China Shops at Pottery BarnOrdinary observers have to ask: Are those North Koreans nuts? This year they have sunk a South Korean warship, made a pudgy, pouty youth into an instant four-star general and heir apparent, held a coming out party for their enriched-uranium nuclear program, and now shelled a nearby island held by South Korea. Who does these things?

China’s best friend does. Under the urban mythical Pottery Barn rule, if you break it, you own it. China took ownership of North Korea’s behavior when it stood between Pyongyang and punishment by the United Nations Security Council for its sinking of the South Korean corvette, Cheonan, last March, with the loss of forty-six lives.

China is the last lifeline to North Korea. It provides or facilitates virtually all the foreign goods needed to sustain the state and its elite. While Beijing probably did not provide the nuclear–related materials displayed by Pyongyang last week and appears to be strictly adhering to the letter of existing UN sanctions, there is nonetheless a brisk commerce between the two communist neighbors. Without it, the North’s regime could barely sustain itself.

China has claimed repeatedly that it supports denuclearization of North Korea and stability in the region. But Beijing has lamely reacted to the shelling of Yeonpyeong Island and the loss of life there by calling for the parties to meet and talk, under the framework of the six-party talks that China hosts. What is more, the Chinese government refuses to use its unique and major influence to leverage a better outcome from the North Koreans. This posture assures more of the same from Pyongyang.

There is a longer running story that weaves these events together. North Korea had a deal with previous–South Korean President Roh Moo Hyun in 2008 to access the waters near the disputed Northern Limit Line west of the demilitarized zone. Current President Lee Myung-bak repudiated that deal, and there has been a series of brief hostilities since then, including the sinking of the Cheonan.

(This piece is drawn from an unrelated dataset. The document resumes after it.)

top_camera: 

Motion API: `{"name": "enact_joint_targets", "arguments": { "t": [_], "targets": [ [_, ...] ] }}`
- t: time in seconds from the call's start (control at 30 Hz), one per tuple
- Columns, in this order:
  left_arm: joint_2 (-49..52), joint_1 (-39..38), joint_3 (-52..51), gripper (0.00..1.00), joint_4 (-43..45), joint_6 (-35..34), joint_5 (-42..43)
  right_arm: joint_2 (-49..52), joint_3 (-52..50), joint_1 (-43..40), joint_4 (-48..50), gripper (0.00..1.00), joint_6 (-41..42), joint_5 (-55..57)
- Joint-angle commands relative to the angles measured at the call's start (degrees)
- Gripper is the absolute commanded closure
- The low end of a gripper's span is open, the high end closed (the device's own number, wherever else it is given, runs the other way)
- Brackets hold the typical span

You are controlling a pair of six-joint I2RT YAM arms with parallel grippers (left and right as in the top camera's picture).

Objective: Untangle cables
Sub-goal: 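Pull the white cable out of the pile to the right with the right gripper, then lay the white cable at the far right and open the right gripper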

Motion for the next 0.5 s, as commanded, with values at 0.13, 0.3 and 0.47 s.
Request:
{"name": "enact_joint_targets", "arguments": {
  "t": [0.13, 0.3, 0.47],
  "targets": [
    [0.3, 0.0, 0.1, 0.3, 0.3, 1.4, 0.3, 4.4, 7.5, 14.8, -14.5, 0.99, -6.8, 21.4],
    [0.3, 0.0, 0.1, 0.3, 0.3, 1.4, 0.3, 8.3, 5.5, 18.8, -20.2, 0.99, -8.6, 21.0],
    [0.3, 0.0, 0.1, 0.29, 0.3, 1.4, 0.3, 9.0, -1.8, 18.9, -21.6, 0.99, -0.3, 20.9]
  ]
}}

North Korea has also regularly reacted to the large-scale, annual-combined-forces exercises held in the South, and now underway, to deter aggression from the North. Last time, the North fired artillery shells into the sea around the Yeonpyeong Island, and this time they escalated the response to the island itself.

Moreover, there appears to be a pattern in the North’s unique dynastic-succession system of demonstrating toughness during times of transition. This may be done to reflect the priority attached to the military on which the regime depends for survival. It might be intended to spotlight the new leader’s sangfroid. It may also help anneal a beleaguered populace behind an otherwise-challenged regime.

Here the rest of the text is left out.